Keyword arguments tune the embedding that will be done to each of the timeseries (with more details following below). In short, the embedding lags τT, τS, τC must be zero or negative, the prediction lag η𝒯 must be positive, and the embedding dimensions dT, dS, dC, d𝒯 must be greater than or equal to 1. Thus, the convention is to use negative lags to indicate embedding delays for past state vectors (for the $T$, $S$ and $C$ marginals, detailed below), and positive lags to indicate embedding delays for future state vectors (for the $\mathcal T$ marginal, also detailed below).

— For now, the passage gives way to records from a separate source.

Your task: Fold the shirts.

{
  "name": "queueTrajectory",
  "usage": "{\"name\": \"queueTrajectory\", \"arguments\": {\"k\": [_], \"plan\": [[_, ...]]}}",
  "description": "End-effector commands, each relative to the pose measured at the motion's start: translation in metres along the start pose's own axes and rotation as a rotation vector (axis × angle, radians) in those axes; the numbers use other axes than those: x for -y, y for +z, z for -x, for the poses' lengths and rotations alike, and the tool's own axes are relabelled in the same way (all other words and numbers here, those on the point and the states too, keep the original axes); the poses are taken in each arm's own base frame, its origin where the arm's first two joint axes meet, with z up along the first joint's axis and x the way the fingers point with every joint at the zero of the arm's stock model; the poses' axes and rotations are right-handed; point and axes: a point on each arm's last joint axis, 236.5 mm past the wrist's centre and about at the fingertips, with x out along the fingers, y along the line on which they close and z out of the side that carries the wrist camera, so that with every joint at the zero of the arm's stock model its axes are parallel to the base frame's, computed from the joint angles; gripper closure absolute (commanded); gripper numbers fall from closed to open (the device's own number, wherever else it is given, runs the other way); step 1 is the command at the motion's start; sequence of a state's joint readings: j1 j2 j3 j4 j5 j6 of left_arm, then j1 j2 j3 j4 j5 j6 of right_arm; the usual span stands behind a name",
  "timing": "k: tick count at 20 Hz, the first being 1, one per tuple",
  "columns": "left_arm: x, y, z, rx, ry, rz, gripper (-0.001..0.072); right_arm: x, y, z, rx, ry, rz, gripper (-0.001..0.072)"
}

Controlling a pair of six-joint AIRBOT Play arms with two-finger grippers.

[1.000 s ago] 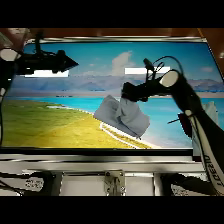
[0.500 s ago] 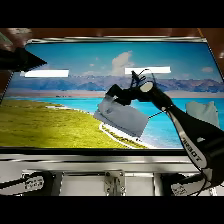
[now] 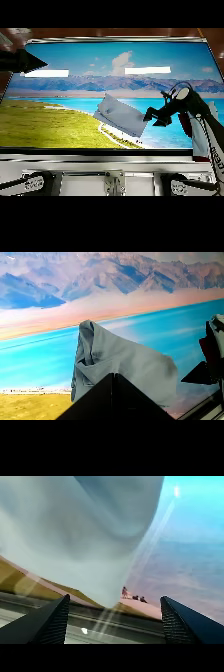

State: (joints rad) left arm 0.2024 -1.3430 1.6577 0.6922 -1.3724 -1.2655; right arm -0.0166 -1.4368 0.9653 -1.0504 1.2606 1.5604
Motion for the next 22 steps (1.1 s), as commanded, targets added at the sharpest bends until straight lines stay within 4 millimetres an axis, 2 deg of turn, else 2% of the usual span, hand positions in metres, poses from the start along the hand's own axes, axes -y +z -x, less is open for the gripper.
{"name": "queueTrajectory", "arguments": {"k": [1, 4, 5, 6, 7, 8, 9, 10, 12, 13, 14, 15, 17, 20, 22], "plan": [[0.004, -0.002, -0.003, -0.008, -0.007, -0.003, 0.0667, -0.008, 0.000, -0.038, 0.091, 0.150, -0.106, 0.0038], [0.009, -0.005, -0.008, -0.022, -0.018, -0.006, 0.0667, -0.016, 0.016, -0.055, 0.179, 0.157, -0.113, 0.0039], [0.010, -0.005, -0.010, -0.024, -0.020, -0.006, 0.0667, -0.022, 0.022, -0.058, 0.197, 0.182, -0.143, 0.0073], [0.010, -0.007, -0.011, -0.028, -0.021, -0.003, 0.0666, -0.028, 0.028, -0.059, 0.212, 0.220, -0.183, 0.0307], [0.008, -0.008, -0.012, -0.031, -0.021, 0.001, 0.0667, -0.035, 0.035, -0.054, 0.233, 0.257, -0.191, 0.0659], [0.007, -0.010, -0.014, -0.036, -0.022, 0.006, 0.0667, -0.044, 0.045, -0.041, 0.271, 0.292, -0.135, 0.0647], [0.006, -0.012, -0.015, -0.041, -0.022, 0.011, 0.0667, -0.056, 0.050, -0.021, 0.296, 0.326, -0.038, 0.0648], [0.004, -0.014, -0.016, -0.046, -0.022, 0.016, 0.0667, -0.069, 0.058, 0.012, 0.341, 0.353, 0.062, 0.0648], [0.000, -0.020, -0.020, -0.060, -0.023, 0.031, 0.0667, -0.083, 0.076, 0.102, 0.487, 0.370, 0.171, 0.0648], [-0.002, -0.023, -0.023, -0.068, -0.023, 0.040, 0.0667, -0.083, 0.084, 0.152, 0.576, 0.365, 0.165, 0.0648], [-0.005, -0.027, -0.025, -0.076, -0.023, 0.050, 0.0667, -0.074, 0.090, 0.205, 0.673, 0.339, 0.122, 0.0648], [-0.008, -0.031, -0.027, -0.084, -0.023, 0.060, 0.0667, -0.056, 0.091, 0.251, 0.759, 0.287, 0.079, 0.0648], [-0.011, -0.037, -0.031, -0.096, -0.023, 0.074, 0.0667, -0.011, 0.083, 0.311, 0.851, 0.162, -0.007, 0.0648], [-0.012, -0.039, -0.032, -0.104, -0.024, 0.080, 0.0667, 0.060, 0.067, 0.369, 0.956, 0.048, -0.156, 0.0648], [-0.013, -0.039, -0.032, -0.102, -0.024, 0.075, 0.0666, 0.106, 0.056, 0.388, 1.005, 0.008, -0.259, 0.0648]]}}
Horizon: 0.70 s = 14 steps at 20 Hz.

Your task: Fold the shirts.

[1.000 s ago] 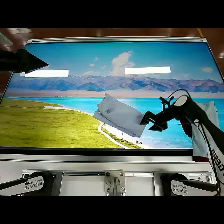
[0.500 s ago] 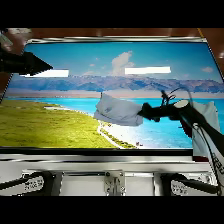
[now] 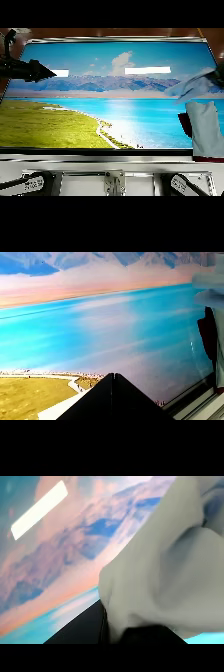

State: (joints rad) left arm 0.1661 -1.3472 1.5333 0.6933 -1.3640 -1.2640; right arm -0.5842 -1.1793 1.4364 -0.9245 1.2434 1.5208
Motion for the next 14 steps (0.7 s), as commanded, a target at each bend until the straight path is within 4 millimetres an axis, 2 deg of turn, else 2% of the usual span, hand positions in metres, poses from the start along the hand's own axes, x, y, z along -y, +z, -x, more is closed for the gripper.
{"name": "queueTrajectory", "arguments": {"k": [1, 3, 4, 6, 9, 11, 12, 14], "plan": [[-0.001, -0.002, -0.002, -0.004, -0.001, -0.011, 0.0666, 0.079, 0.025, 0.055, 0.083, -0.202, -0.106, 0.0648], [0.002, -0.003, -0.004, -0.010, -0.006, -0.016, 0.0667, 0.121, 0.012, 0.063, 0.025, -0.319, -0.141, 0.0648], [0.005, -0.004, -0.006, -0.015, -0.010, -0.020, 0.0666, 0.135, 0.003, 0.066, -0.015, -0.362, -0.151, 0.0647], [0.012, -0.007, -0.011, -0.027, -0.020, -0.033, 0.0667, 0.156, -0.019, 0.072, -0.110, -0.448, -0.160, 0.0647], [0.022, -0.009, -0.018, -0.034, -0.033, -0.058, 0.0667, 0.182, -0.054, 0.095, -0.261, -0.596, -0.166, 0.0648], [0.027, -0.005, -0.024, -0.015, -0.035, -0.074, 0.0666, 0.185, -0.069, 0.104, -0.343, -0.620, -0.134, 0.0647], [0.030, -0.002, -0.027, -0.003, -0.036, -0.079, 0.0667, 0.182, -0.070, 0.103, -0.355, -0.604, -0.115, 0.0648], [0.034, 0.001, -0.030, 0.013, -0.037, -0.088, 0.0666, 0.170, -0.054, 0.088, -0.280, -0.529, -0.101, 0.0647]]}}
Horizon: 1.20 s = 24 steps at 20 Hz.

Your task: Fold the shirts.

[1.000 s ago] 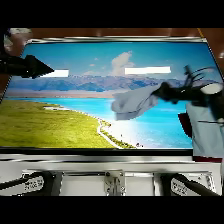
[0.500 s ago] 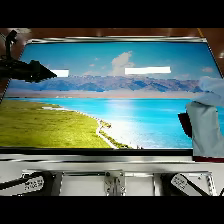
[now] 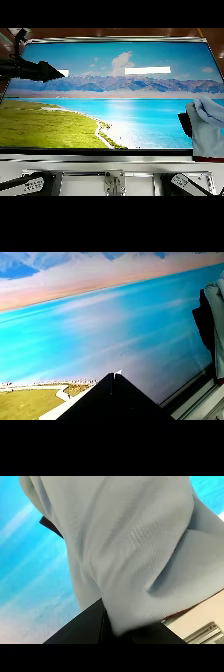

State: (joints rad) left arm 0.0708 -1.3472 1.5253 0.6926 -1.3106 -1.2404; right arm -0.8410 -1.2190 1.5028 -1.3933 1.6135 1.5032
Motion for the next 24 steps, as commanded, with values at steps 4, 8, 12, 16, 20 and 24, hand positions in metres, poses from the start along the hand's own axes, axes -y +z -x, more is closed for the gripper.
{"name": "queueTrajectory", "arguments": {"k": [4, 8, 12, 16, 20, 24], "plan": [[0.006, 0.006, -0.006, 0.025, -0.001, -0.017, 0.0666, -0.061, 0.031, 0.010, 0.133, 0.266, 0.016, 0.0647], [0.006, 0.006, -0.006, 0.025, 0.000, -0.028, 0.0666, 0.013, -0.041, -0.007, -0.176, -0.045, -0.010, 0.0647], [0.006, 0.006, -0.006, 0.024, -0.001, -0.036, 0.0667, 0.037, -0.101, -0.050, -0.383, -0.114, -0.035, 0.0647], [0.006, 0.006, -0.006, 0.024, -0.001, -0.036, 0.0666, 0.077, -0.134, -0.068, -0.492, -0.271, -0.026, 0.0639], [0.007, 0.006, -0.006, 0.024, -0.002, -0.028, 0.0666, 0.112, -0.125, -0.061, -0.457, -0.426, -0.007, 0.0016], [0.007, 0.006, -0.007, 0.024, -0.002, -0.019, 0.0667, 0.103, -0.061, -0.039, -0.221, -0.400, 0.009, 0.0015]]}}
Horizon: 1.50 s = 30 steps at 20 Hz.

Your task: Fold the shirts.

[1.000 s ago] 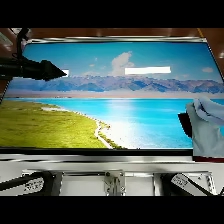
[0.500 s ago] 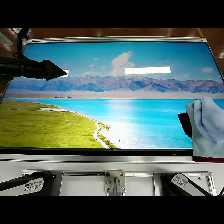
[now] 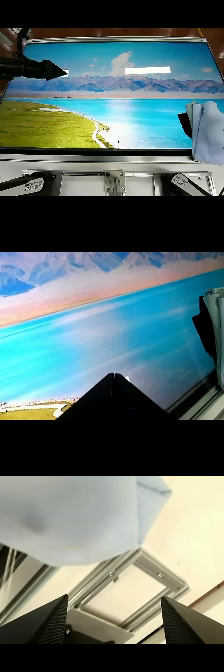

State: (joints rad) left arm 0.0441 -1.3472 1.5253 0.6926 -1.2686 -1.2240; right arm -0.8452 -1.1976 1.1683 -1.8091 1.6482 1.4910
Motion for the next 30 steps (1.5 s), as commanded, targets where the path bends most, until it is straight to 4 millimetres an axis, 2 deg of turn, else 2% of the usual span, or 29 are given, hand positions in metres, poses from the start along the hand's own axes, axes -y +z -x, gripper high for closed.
{"name": "queueTrajectory", "arguments": {"k": [1, 3, 4, 5, 6, 7, 8, 9, 10, 11, 13, 15, 18, 22, 30], "plan": [[0.002, 0.000, -0.001, -0.002, -0.003, 0.025, 0.0667, -0.002, 0.057, 0.056, 0.280, 0.057, -0.028, 0.0015], [0.003, -0.007, -0.008, -0.030, 0.020, -0.002, 0.0668, -0.052, 0.108, 0.149, 0.614, 0.342, -0.032, 0.0015], [-0.011, -0.019, -0.013, -0.084, 0.119, -0.028, 0.0669, -0.086, 0.121, 0.208, 0.786, 0.527, -0.015, 0.0016], [-0.034, -0.034, -0.015, -0.148, 0.276, -0.042, 0.0669, -0.120, 0.117, 0.256, 0.892, 0.672, 0.028, 0.0017], [-0.056, -0.048, -0.013, -0.210, 0.440, -0.060, 0.0668, -0.155, 0.100, 0.278, 0.913, 0.745, 0.105, 0.0068], [-0.069, -0.062, -0.011, -0.278, 0.572, -0.083, 0.0667, -0.186, 0.081, 0.276, 0.878, 0.725, 0.214, 0.0147], [-0.069, -0.079, -0.015, -0.359, 0.623, -0.120, 0.0665, -0.210, 0.064, 0.252, 0.807, 0.613, 0.335, 0.0152], [-0.062, -0.098, -0.026, -0.446, 0.610, -0.154, 0.0477, -0.226, 0.048, 0.219, 0.716, 0.474, 0.435, 0.0124], [-0.057, -0.117, -0.037, -0.526, 0.599, -0.155, 0.0011, -0.237, 0.036, 0.188, 0.628, 0.356, 0.518, 0.0035], [-0.057, -0.134, -0.045, -0.601, 0.599, -0.154, 0.0006, -0.246, 0.024, 0.159, 0.533, 0.256, 0.592, 0.0029], [-0.062, -0.156, -0.058, -0.699, 0.600, -0.145, 0.0007, -0.263, 0.003, 0.121, 0.389, 0.170, 0.697, 0.0029], [-0.065, -0.157, -0.065, -0.700, 0.599, -0.146, 0.0008, -0.278, -0.005, 0.108, 0.336, 0.150, 0.747, 0.0029], [-0.069, -0.137, -0.074, -0.605, 0.600, -0.168, 0.0008, -0.290, -0.012, 0.105, 0.330, 0.148, 0.784, 0.0030], [-0.072, -0.123, -0.081, -0.536, 0.600, -0.166, 0.0008, -0.290, -0.012, 0.105, 0.328, 0.153, 0.784, 0.0030], [-0.073, -0.123, -0.081, -0.537, 0.600, -0.165, 0.0008, -0.290, -0.012, 0.105, 0.328, 0.153, 0.784, 0.0030]]}}
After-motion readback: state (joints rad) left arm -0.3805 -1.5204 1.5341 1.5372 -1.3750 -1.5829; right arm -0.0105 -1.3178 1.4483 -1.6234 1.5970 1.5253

The default behaviour is to use scalar timeseries for past state vectors (in that case, the τT, τS or τC does not affect the analysis).

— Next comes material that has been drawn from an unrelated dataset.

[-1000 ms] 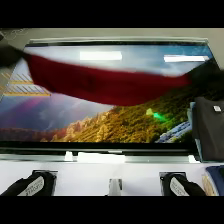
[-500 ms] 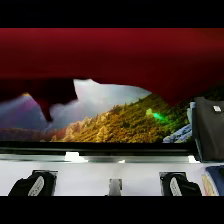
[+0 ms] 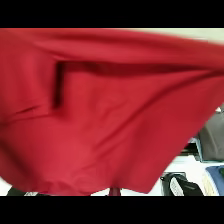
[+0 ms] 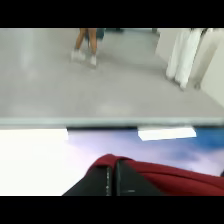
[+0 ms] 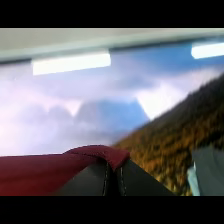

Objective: Fold the shirts.

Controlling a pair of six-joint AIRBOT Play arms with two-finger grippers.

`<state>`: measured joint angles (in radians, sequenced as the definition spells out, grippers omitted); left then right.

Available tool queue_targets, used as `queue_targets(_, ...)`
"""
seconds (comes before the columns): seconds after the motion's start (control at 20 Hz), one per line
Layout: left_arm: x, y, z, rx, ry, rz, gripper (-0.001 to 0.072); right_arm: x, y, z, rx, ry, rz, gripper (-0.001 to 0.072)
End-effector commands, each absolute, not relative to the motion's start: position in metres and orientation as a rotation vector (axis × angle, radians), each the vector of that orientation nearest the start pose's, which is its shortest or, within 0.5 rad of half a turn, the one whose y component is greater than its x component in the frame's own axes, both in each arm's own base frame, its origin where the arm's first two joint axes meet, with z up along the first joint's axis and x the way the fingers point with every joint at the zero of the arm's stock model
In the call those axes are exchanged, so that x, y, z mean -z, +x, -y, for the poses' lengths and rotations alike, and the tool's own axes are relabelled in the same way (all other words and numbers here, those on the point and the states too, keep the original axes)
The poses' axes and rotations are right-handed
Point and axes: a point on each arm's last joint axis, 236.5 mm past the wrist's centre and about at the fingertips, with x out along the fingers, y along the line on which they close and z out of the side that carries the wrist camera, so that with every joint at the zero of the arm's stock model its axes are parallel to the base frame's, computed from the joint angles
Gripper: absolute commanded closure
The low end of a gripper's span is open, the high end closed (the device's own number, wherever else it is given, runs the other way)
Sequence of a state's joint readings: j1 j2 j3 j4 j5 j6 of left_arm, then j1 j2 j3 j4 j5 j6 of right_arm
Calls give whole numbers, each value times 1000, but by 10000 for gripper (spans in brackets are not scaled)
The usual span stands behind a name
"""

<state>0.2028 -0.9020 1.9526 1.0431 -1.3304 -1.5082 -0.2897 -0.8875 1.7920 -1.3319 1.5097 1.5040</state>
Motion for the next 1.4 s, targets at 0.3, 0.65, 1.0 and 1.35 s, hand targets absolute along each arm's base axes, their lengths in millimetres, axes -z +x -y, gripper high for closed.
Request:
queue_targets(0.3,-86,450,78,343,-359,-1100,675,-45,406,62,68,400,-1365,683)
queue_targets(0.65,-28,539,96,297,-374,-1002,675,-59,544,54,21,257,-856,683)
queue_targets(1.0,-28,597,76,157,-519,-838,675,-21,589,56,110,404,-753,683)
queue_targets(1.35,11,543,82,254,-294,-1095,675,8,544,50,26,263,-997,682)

Transfer entropy on scalar time series

Transfer entropy[Schreiber2000] between two simultaneously measured scalar time series $s(n)$ and $t(n)$, $s(n) = \{ s_1, s_2, \ldots, s_N \}$ and $t(n) = \{ t_1, t_2, \ldots, t_N \}$, is is defined as

\[TE(s \to t) = \sum_i p(s_i, t_i, t_{i+\eta}) \log \left( \dfrac{p(t_{i+\eta} | t_i, s_i)}{p(t_{i+\eta} | t_i)} \right)\]

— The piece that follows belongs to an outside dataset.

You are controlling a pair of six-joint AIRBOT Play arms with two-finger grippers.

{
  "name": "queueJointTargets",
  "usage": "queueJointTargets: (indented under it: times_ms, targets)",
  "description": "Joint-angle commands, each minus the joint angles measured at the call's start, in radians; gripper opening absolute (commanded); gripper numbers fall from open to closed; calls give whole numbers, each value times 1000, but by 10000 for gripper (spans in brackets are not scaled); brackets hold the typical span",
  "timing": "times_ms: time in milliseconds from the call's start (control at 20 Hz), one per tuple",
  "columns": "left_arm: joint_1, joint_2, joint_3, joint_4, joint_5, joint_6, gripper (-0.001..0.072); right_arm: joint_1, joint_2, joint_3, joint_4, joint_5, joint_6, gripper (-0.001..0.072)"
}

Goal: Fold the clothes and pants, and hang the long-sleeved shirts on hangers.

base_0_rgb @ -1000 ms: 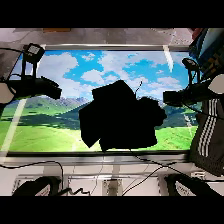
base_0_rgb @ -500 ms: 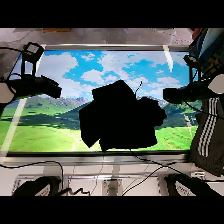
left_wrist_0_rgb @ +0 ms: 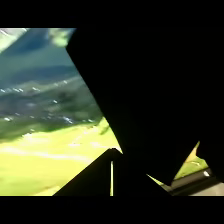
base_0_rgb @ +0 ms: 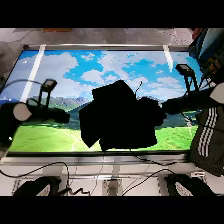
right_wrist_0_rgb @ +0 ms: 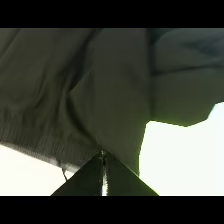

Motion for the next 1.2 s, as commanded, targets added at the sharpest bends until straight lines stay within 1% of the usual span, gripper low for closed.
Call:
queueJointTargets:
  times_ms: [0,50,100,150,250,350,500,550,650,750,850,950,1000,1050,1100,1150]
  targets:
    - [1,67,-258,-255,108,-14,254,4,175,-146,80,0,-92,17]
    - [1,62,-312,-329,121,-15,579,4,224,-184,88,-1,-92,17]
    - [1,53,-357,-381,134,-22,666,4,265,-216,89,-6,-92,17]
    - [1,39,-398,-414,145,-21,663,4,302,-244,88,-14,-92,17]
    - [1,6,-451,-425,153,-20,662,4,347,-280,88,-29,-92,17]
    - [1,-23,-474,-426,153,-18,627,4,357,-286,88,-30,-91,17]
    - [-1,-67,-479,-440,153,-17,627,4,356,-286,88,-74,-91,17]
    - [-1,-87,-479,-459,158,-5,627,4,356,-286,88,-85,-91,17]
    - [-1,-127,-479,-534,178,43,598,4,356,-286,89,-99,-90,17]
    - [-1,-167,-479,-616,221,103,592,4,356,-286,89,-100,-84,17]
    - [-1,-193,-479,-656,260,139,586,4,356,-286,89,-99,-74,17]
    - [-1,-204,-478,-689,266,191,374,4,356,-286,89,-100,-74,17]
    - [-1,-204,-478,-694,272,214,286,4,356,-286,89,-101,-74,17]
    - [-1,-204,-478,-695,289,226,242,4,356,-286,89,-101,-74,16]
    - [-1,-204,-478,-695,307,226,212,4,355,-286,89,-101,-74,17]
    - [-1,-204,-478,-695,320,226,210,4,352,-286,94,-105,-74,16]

Transfer entropy on generalized embeddings

By defining the vector-valued time series, it is possible to include more than one historical/future value for each marginal (see 'Uniform vs. non-uniform embeddings' below for embedding details):

  • $\mathcal{T}^{(d_{\mathcal T}, \eta_{\mathcal T})} = \{t_i^{(d_{\mathcal T}, \eta_{\mathcal T})} \}_{i=1}^{N}$,
  • $T^{(d_T, \tau_T)} = \{t_i^{(d_T, \tau_T)} \}_{i=1}^{N}$,
  • $S^{(d_S, \tau_S)} = \{s_i^{(d_T, \tau_T)} \}_{i=1}^{N}$, and
  • $C^{(d_C, \tau_C)} = \{s_i^{(d_C, \tau_C)} \}_{i=1}^{N}$.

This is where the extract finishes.